Vladimir Furdik: Nein. Aber im Moment arbeite ich an einem Projekt für Netflix, bei dem das Regie-Team bereits weiß, dass es sich viel wertvolle Zeit spart, wenn es unseren Empfehlungen folgt. Da Regisseure oft nicht viel Zeit in der Produktion haben, ist es einfacher, ihnen zu sagen, wie und wo sie die Kamera aufstellen müssen, aus welchem ​​Winkel sie aufnehmen sollten, was genau abläuft, sodass keine unnötigen Szenen und Bilder aufgenommen werden, die dann eh nur im Müll landen. Am besten ist, man sichert sich da vorher vertraglich ab, um unnötige Komplikationen und Streitigkeiten mit den Regisseuren zu vermeiden. Wenn diese Dinge im Vertrag stehen, muss das Produktionsteam die vom Stuntman vorgeschlagenen Verfahren und Methoden umsetzen. Aber an diesem Punkt bin ich noch nicht.

"Game of Thrones" ist jetzt vorbei. Was steht bei Ihnen in Zukunft an?

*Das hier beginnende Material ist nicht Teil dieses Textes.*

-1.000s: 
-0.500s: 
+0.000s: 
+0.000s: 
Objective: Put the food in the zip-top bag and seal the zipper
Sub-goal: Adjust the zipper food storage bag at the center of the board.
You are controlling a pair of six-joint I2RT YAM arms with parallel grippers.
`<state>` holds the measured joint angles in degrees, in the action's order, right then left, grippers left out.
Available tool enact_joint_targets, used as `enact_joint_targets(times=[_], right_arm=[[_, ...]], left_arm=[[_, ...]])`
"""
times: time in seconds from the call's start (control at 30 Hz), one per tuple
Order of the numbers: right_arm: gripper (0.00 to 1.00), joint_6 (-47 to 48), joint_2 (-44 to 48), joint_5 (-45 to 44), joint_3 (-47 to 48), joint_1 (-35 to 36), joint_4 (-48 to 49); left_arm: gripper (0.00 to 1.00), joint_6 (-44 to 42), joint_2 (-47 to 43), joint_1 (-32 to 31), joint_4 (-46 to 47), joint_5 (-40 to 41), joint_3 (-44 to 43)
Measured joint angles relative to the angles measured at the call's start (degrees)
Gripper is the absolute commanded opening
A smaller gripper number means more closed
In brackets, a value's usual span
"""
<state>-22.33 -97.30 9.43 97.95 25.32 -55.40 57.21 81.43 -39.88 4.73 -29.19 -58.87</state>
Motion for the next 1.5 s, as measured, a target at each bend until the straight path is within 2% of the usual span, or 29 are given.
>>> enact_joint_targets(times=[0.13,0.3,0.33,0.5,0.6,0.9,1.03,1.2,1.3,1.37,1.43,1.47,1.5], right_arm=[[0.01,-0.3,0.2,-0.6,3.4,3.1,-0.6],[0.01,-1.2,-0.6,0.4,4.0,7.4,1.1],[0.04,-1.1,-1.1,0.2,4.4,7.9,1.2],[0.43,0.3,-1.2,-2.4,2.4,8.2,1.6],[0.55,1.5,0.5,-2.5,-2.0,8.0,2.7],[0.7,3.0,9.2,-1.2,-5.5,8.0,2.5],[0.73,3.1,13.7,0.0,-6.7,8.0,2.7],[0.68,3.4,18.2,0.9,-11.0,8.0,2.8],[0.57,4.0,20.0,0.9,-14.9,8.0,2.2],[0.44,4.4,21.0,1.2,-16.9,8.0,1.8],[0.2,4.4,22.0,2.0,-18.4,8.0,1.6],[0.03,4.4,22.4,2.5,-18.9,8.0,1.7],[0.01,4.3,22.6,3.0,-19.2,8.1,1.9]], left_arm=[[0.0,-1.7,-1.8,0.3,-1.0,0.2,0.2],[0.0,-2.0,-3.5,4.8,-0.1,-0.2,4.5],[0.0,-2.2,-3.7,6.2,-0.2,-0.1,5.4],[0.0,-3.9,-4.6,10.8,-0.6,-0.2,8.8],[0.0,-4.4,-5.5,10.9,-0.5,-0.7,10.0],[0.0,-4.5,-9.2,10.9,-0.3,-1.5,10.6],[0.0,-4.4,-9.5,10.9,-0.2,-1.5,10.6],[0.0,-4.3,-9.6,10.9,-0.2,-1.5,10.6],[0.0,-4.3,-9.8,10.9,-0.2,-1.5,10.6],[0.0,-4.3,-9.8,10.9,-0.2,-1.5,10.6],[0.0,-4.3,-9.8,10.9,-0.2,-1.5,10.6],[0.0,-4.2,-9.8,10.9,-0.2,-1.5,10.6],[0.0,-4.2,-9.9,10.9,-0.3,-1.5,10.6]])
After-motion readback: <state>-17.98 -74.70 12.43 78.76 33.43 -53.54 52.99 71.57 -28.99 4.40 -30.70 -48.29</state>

Vladimir Furdik: Im Grunde bleibt alles beim Alten. Ich bin immer noch Stuntman und Choreograph und suche immer nach Angeboten. Aktuell bin ich in Budapest und arbeite an einem Projekt für Netflix. Es heißt "The Witcher" und ich arbeite als Choreograf daran. Ich glaube, die Fans werden es lieben. Es sieht wirklich toll aus.